As the story suggested, all these files seem to be in an encrypted form. We also see a random empty bin
folder in the home directory. No direct trace of any binary to analyze.
(Wasting time on) Basic Cryptanalysis
If you are interested in the actual solution of the challenge, you should skip this section.
I started off by doing some basic cryptanalysis. As it turns out, this is where my experience in playing CTF actually proved to be holding me back for a bit. Still, I wanted to include this part of my process of this challenge in this write-up, because it is still a valid attack and might work out for other types of crypto challenges.
Many encryption algorithms used by malware are usually some derivation of XOR encryption algorithms. For example, one of the most widely used algorithms in malware is RC4, which is XOR that uses a special key scheduling. Furthermore, certain modes of operations (such as OFB), turn any block cipher (such as AES) into some kind of key scheduling for a simple XOR cipher in the end. We will see how we can exploit this:
If the same keys are used for the encryption of every file, then we can do a little trick.

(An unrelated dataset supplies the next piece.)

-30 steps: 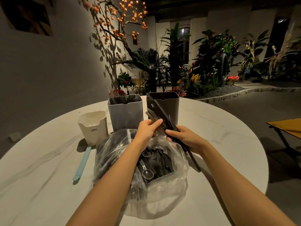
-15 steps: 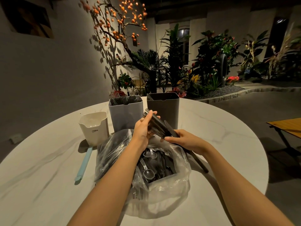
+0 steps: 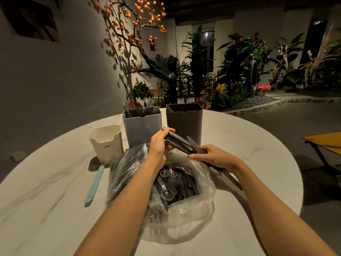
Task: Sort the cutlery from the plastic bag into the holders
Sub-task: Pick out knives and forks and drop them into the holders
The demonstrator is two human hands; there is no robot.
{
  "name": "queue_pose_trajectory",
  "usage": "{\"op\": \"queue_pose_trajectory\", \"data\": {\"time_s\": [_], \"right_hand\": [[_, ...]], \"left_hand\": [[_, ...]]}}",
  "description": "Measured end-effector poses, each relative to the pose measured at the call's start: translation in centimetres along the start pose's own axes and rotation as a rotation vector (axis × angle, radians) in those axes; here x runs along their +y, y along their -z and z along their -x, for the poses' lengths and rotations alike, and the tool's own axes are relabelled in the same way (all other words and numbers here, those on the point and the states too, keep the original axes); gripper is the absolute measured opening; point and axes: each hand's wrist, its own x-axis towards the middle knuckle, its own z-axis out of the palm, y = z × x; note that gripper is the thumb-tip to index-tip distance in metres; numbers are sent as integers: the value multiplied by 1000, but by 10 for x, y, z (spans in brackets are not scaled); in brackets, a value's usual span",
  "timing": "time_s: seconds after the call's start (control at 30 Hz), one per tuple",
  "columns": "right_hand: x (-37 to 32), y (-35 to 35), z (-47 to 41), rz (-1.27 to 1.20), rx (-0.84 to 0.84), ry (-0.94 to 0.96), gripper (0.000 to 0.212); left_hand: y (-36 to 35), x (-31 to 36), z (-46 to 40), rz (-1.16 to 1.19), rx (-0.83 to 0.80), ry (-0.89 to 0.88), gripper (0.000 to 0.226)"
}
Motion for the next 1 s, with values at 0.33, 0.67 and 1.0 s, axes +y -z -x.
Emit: {"op": "queue_pose_trajectory", "data": {"time_s": [0.33, 0.67, 1.0], "right_hand": [[3, 11, 4, -124, -175, -8, 13], [5, 9, 2, -74, -86, 62, 14], [-2, 8, 6, -78, -146, 24, 7]], "left_hand": [[4, 6, 7, 198, -142, 135, 27], [-1, 8, 9, 112, -141, 147, 27], [1, 7, 10, 53, -244, 86, 11]]}}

Suppose we have two messages M1
and M2
, and they are encrypted using key K
, giving us cipher texts C1
and C2
respectively like so:
M1 ^ K = C1
M2 ^ K = C2
If we XOR these two ciphertexts together, we actually can see that the keys cancel each other out, and end up with M1 ^ M2
:
C1 ^ C2 = (M1 ^ K) ^ (M2 ^ K)
= M1 ^ M2 ^ K ^ K
= M1 ^ M2
Now this is not necessarily something readable yet, unless we know something about the original messages themselves. In the file listing, we can see that all files are all 1024 bytes large. It is very unlikely that all plaintexts are exactly the same length. A common (but insecure!) practice is that every message is padded with zeroes before it was encrypted. Therefore, if a byte of M2
is zero, then we get M1 ^ M2 = M1
. Furthermore, if M2
is very short compared to M1
, this means that we can get a lot of the plaintext back without having to know the key that was used.
If you do this (using e.g. a Python script), then you can actually see that this approach works pretty decently, as some of the files actually come out almost completely back in plaintext this way:
Unfortunately, it is still kind of useless, since it seems we are missing some pretty critical information in the first 36 bytes, which is what we can not recover using this approach. Furthermore, other files seem to have additional layers of encryptions or encodings. Therefore this route is kind of a dead-end unfortunately, although it does showcase very well that reuse of an encryption key and using zero bytes for padding is generally a bad idea. It does give us a clue though that the files starting with the letter u
are probably plaintext, but without knowing the actual key or encryption algorithm that was used, we cannot really proceed.
Finding the malware
Rather than trying to guess what the exact encryption algorithm or key was that was used, my idea was to find a more systematic approach.
I got reminded that the encrypted files were all the result of some malware running on the system, and perhaps this malware is still present on the system itself. There are a couple of places we can look at. My first thought was that if the malware was started somehow, it might have been started using the terminal itself via bash. However, looking in .bash_history
does not seem to have anything interesting. We see some interesting things in .bashrc
however:
Furthermore, if we look into the environment variables using the env
command, we see three weird environment variables called NUMBER1
, NUMBER2
and NUMBER3
:
Interesting, seems like clues for some password. But still not a path to the malware itself.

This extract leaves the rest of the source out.